(Saved entries)

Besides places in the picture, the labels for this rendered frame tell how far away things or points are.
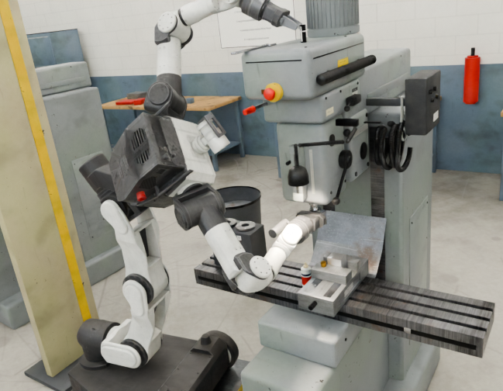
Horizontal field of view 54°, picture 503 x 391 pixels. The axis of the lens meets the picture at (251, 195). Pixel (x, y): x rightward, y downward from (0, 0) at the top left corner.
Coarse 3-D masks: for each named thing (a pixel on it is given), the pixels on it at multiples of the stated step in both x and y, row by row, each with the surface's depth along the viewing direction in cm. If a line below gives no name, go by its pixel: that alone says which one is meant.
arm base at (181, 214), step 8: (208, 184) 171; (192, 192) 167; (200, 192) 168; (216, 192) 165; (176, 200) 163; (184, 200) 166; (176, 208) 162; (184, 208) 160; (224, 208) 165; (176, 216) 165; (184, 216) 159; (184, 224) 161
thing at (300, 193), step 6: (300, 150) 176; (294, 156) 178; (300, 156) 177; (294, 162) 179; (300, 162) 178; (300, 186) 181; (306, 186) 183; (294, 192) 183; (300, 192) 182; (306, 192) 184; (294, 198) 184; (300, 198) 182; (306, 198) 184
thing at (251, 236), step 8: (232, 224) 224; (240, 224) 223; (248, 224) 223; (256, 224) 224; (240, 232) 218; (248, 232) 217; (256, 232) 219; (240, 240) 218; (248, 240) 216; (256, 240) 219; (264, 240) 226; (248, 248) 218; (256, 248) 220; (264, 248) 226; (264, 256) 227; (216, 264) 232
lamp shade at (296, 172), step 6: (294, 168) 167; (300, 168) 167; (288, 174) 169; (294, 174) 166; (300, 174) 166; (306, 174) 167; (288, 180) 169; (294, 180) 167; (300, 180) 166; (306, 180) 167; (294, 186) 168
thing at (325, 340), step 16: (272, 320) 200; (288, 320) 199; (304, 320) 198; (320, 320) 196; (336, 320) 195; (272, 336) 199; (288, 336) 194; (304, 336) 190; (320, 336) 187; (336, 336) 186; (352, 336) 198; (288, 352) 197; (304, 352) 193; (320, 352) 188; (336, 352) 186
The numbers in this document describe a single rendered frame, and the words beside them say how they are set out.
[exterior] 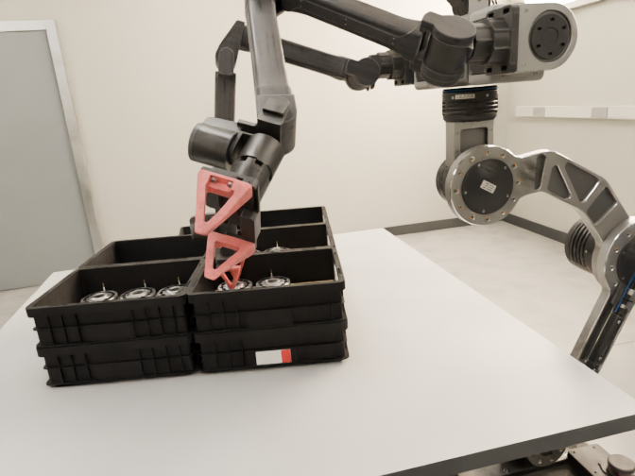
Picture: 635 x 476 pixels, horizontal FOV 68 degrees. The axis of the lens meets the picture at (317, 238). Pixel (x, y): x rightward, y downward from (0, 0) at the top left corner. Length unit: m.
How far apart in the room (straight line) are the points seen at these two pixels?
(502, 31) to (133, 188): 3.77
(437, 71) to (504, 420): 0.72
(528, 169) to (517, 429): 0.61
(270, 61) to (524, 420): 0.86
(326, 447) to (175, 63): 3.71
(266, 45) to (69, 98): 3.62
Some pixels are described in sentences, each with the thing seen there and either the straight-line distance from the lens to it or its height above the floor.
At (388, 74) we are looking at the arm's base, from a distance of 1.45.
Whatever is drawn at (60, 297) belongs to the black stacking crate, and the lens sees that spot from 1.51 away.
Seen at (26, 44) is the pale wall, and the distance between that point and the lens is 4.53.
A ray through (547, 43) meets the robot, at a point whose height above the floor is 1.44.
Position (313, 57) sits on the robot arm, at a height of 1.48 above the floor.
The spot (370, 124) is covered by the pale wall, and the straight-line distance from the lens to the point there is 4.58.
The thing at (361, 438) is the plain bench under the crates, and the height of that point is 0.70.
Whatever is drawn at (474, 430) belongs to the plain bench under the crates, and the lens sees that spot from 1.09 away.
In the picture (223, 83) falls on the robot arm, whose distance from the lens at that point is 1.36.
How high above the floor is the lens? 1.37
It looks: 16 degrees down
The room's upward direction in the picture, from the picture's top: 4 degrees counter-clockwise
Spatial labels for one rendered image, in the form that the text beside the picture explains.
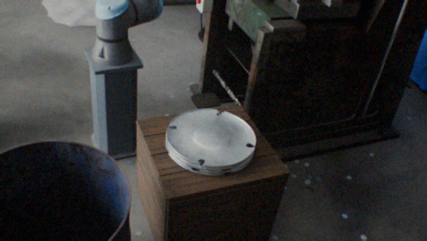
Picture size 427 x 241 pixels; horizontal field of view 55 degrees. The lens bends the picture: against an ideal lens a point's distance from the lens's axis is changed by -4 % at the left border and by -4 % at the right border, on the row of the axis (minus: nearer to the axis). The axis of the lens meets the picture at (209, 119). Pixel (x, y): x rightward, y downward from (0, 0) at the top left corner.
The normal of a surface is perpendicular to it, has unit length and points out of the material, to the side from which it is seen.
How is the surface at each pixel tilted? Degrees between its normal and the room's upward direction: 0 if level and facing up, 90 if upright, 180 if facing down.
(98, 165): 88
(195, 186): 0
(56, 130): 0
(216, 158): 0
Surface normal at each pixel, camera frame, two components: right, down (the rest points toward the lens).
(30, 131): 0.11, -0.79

==

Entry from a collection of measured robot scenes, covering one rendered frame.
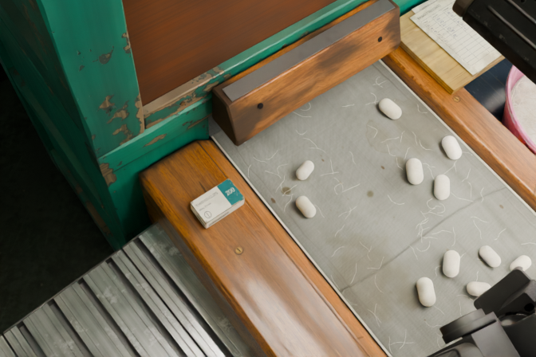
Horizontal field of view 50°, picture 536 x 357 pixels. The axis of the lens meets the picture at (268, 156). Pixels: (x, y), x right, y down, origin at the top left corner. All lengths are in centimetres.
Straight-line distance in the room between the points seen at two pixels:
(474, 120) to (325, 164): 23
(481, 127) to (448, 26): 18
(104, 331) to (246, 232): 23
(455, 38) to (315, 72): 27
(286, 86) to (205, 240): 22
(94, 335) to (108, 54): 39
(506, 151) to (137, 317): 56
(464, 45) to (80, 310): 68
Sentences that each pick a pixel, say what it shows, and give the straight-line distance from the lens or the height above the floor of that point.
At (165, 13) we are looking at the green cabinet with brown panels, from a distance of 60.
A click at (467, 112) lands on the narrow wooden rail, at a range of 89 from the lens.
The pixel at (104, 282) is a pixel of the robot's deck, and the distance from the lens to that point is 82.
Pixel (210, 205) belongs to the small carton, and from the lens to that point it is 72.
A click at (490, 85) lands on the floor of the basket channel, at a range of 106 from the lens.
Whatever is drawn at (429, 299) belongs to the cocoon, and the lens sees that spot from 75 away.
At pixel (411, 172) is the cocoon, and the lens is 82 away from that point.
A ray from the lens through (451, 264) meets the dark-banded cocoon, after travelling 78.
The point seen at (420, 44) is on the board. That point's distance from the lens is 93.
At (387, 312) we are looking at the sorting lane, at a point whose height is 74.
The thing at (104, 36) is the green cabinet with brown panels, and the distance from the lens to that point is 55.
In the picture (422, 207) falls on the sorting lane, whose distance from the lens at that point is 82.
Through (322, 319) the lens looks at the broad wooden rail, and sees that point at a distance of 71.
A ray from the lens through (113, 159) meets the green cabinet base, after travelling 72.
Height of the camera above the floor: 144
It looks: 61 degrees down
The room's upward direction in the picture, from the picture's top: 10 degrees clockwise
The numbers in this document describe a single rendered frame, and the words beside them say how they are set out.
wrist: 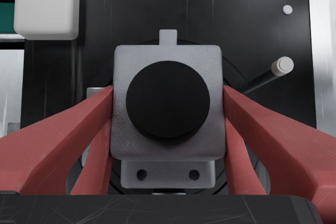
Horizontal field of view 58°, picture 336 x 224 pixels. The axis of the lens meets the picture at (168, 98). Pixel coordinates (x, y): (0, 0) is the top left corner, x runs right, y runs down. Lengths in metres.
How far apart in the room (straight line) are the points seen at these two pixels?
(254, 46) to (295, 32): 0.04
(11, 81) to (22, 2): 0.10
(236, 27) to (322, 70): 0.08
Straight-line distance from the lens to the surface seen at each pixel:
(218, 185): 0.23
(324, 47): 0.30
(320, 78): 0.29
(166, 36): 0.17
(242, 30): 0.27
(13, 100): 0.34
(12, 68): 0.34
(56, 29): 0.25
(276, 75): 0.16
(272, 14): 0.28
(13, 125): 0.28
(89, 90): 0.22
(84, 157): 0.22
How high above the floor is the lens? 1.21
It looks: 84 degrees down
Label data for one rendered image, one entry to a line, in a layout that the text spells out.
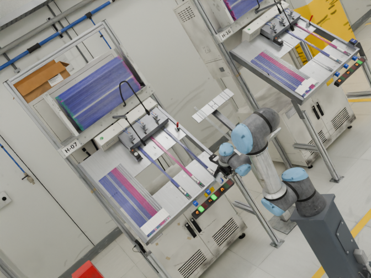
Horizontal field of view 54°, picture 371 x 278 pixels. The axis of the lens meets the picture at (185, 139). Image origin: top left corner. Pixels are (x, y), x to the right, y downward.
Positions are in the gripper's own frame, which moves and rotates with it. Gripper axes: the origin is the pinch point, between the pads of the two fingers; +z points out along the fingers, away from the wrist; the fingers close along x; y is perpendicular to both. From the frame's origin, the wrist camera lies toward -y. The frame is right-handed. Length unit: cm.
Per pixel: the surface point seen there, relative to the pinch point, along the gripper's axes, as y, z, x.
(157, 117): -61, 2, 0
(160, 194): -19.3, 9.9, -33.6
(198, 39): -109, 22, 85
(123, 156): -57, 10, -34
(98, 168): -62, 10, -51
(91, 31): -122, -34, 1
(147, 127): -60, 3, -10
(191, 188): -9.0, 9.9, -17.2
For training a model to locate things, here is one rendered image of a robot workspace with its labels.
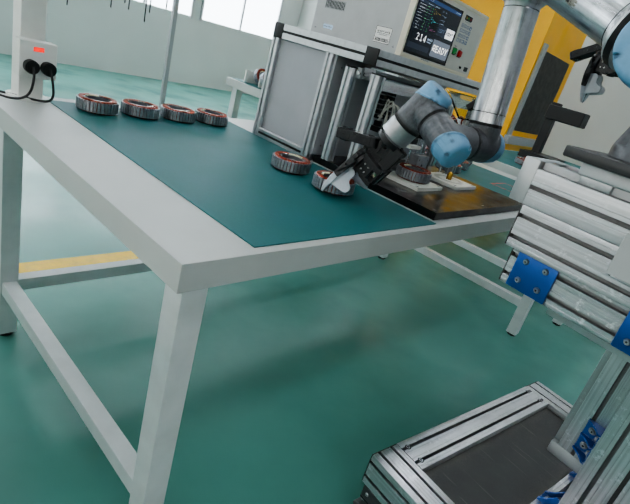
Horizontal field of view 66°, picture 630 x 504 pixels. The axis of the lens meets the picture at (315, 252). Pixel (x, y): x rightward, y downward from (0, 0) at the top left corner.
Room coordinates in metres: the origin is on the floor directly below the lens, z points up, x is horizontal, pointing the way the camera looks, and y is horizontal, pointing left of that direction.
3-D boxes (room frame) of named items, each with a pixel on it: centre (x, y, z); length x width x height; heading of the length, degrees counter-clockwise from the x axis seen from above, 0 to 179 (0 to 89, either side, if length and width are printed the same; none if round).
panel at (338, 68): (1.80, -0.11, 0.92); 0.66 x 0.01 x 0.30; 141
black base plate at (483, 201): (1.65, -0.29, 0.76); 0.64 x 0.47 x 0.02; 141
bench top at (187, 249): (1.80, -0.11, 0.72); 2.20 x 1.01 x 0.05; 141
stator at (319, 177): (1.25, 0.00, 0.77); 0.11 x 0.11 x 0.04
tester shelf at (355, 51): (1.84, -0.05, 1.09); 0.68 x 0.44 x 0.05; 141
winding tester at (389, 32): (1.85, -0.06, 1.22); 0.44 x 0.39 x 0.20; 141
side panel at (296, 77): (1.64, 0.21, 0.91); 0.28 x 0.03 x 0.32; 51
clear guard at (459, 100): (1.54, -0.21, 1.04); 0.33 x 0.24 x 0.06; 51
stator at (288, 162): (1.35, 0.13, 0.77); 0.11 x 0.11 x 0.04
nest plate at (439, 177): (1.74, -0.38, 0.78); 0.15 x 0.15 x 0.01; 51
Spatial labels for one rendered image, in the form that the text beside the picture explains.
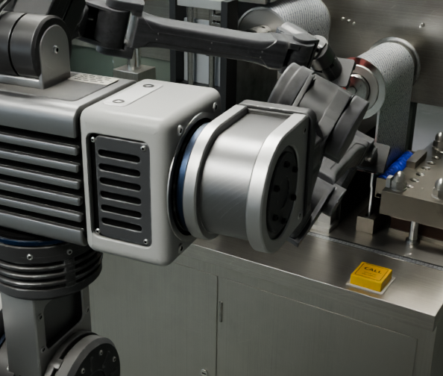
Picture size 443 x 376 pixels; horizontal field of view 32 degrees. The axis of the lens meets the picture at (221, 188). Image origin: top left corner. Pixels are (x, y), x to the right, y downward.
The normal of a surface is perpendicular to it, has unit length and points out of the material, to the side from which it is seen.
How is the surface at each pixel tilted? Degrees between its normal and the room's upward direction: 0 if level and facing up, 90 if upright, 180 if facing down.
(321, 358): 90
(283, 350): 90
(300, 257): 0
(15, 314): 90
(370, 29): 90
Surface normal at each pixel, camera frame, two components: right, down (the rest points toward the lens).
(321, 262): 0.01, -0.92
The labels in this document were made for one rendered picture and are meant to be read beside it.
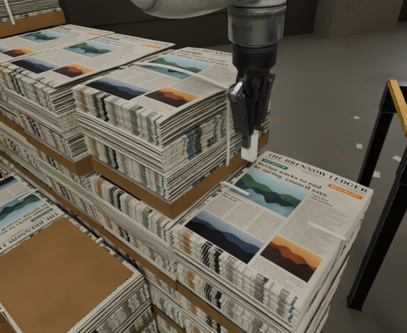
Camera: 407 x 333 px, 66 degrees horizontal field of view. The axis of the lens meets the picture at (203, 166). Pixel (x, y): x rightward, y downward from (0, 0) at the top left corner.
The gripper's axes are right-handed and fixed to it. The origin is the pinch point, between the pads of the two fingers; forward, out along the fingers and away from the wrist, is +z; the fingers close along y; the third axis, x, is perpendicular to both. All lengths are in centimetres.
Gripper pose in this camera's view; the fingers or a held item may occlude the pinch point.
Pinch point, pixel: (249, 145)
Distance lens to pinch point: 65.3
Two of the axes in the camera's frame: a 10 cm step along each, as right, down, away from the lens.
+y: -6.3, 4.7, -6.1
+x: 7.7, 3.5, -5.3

...

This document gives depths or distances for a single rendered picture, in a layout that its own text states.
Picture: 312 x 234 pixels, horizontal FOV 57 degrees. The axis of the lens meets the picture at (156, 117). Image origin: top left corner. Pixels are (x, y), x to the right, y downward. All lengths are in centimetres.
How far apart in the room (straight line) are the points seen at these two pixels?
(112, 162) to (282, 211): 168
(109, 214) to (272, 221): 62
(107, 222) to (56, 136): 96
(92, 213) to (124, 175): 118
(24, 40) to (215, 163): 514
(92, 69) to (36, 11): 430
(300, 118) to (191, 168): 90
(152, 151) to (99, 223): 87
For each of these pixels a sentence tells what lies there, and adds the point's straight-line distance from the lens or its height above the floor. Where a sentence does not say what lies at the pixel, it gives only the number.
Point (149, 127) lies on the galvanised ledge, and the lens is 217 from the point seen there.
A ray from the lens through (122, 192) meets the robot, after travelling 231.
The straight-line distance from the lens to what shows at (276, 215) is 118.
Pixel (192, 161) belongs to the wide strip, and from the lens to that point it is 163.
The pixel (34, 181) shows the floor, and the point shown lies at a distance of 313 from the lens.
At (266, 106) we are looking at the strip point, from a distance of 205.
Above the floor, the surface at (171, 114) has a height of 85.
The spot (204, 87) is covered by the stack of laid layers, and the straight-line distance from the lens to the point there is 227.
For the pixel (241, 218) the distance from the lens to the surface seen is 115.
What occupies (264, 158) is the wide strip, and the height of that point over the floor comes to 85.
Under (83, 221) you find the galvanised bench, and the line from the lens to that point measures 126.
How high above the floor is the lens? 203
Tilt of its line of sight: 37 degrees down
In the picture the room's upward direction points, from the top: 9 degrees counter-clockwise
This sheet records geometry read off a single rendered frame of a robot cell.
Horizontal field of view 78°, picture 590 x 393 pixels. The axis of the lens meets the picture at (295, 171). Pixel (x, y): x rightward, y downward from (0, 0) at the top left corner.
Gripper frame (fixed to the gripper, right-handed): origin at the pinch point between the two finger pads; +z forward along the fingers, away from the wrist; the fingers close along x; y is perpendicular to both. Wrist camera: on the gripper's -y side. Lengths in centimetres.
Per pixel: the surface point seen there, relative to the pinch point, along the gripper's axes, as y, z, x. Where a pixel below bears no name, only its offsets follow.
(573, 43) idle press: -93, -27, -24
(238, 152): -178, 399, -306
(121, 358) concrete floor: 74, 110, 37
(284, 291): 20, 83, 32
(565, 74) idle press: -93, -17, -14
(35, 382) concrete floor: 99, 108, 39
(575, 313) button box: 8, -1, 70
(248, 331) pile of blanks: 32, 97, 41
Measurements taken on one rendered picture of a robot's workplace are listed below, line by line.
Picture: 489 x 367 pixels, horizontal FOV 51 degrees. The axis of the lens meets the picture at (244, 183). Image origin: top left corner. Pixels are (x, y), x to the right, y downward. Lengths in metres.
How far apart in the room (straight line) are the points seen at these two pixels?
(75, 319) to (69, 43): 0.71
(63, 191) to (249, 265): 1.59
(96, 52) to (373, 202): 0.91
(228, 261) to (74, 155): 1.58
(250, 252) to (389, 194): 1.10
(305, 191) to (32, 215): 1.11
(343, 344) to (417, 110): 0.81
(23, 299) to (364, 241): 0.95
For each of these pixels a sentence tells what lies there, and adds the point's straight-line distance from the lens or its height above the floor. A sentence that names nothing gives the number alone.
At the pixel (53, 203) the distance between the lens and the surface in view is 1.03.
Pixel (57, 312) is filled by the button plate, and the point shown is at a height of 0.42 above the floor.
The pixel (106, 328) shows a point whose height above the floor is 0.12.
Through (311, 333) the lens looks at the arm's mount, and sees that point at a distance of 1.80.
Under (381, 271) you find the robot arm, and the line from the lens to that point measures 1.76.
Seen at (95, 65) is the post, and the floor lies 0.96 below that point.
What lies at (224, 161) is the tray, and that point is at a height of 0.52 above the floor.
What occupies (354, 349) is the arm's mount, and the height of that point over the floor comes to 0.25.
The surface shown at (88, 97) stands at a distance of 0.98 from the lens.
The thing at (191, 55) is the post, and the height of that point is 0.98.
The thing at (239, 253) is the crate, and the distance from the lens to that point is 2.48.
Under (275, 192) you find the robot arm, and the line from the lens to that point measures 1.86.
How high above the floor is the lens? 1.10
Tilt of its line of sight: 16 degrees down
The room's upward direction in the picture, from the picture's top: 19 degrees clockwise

-- TO DO --
Begin at the line above that has "Gripper frame (fixed" and stop after the line that has "(573, 43) idle press: -93, -27, -24", copying each line exactly and adding nothing else.

-- ANSWER BOX --
Gripper frame (fixed to the gripper, right-handed): origin at the pinch point between the two finger pads; +z forward along the fingers, away from the wrist; the fingers close along x; y is perpendicular to both. Wrist camera: on the gripper's -y side. Lengths in centimetres.
Per pixel: the surface point seen there, relative to the pinch point, along the gripper's axes, as y, z, x. Where a pixel below bears no name, only its offsets follow.
(573, 43) idle press: -93, -27, -24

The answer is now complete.